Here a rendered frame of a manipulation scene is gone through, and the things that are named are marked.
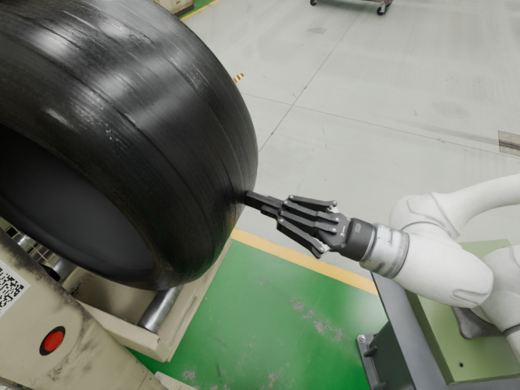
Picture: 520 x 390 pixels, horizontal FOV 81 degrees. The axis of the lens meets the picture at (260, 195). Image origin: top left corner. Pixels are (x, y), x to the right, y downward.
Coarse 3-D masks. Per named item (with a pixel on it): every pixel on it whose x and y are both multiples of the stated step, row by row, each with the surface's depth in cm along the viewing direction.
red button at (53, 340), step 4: (56, 332) 49; (60, 332) 49; (52, 336) 48; (56, 336) 49; (60, 336) 49; (48, 340) 47; (52, 340) 48; (56, 340) 49; (60, 340) 50; (44, 344) 47; (48, 344) 47; (52, 344) 48; (56, 344) 49; (44, 348) 48; (48, 348) 48; (52, 348) 48
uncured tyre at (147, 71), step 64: (0, 0) 37; (64, 0) 39; (128, 0) 43; (0, 64) 33; (64, 64) 33; (128, 64) 37; (192, 64) 44; (0, 128) 66; (64, 128) 34; (128, 128) 35; (192, 128) 41; (0, 192) 66; (64, 192) 78; (128, 192) 38; (192, 192) 41; (64, 256) 67; (128, 256) 77; (192, 256) 48
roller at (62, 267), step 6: (60, 258) 75; (54, 264) 74; (60, 264) 74; (66, 264) 74; (72, 264) 75; (54, 270) 73; (60, 270) 73; (66, 270) 74; (72, 270) 76; (60, 276) 73; (66, 276) 74; (60, 282) 73
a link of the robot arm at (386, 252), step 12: (384, 228) 53; (372, 240) 53; (384, 240) 52; (396, 240) 52; (408, 240) 52; (372, 252) 52; (384, 252) 51; (396, 252) 51; (360, 264) 56; (372, 264) 53; (384, 264) 52; (396, 264) 51; (384, 276) 54
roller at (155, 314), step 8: (176, 288) 70; (160, 296) 68; (168, 296) 69; (176, 296) 71; (152, 304) 67; (160, 304) 67; (168, 304) 68; (152, 312) 66; (160, 312) 66; (144, 320) 65; (152, 320) 65; (160, 320) 66; (144, 328) 65; (152, 328) 64
++++++++++
Please return exactly the lines from the one containing "a link of the" through the end of the entries above, adding no other line.

a link of the robot arm at (386, 252), step 12: (384, 228) 53; (372, 240) 53; (384, 240) 52; (396, 240) 52; (408, 240) 52; (372, 252) 52; (384, 252) 51; (396, 252) 51; (360, 264) 56; (372, 264) 53; (384, 264) 52; (396, 264) 51; (384, 276) 54
roller at (155, 314), step 8: (176, 288) 70; (160, 296) 68; (168, 296) 69; (176, 296) 71; (152, 304) 67; (160, 304) 67; (168, 304) 68; (152, 312) 66; (160, 312) 66; (144, 320) 65; (152, 320) 65; (160, 320) 66; (144, 328) 65; (152, 328) 64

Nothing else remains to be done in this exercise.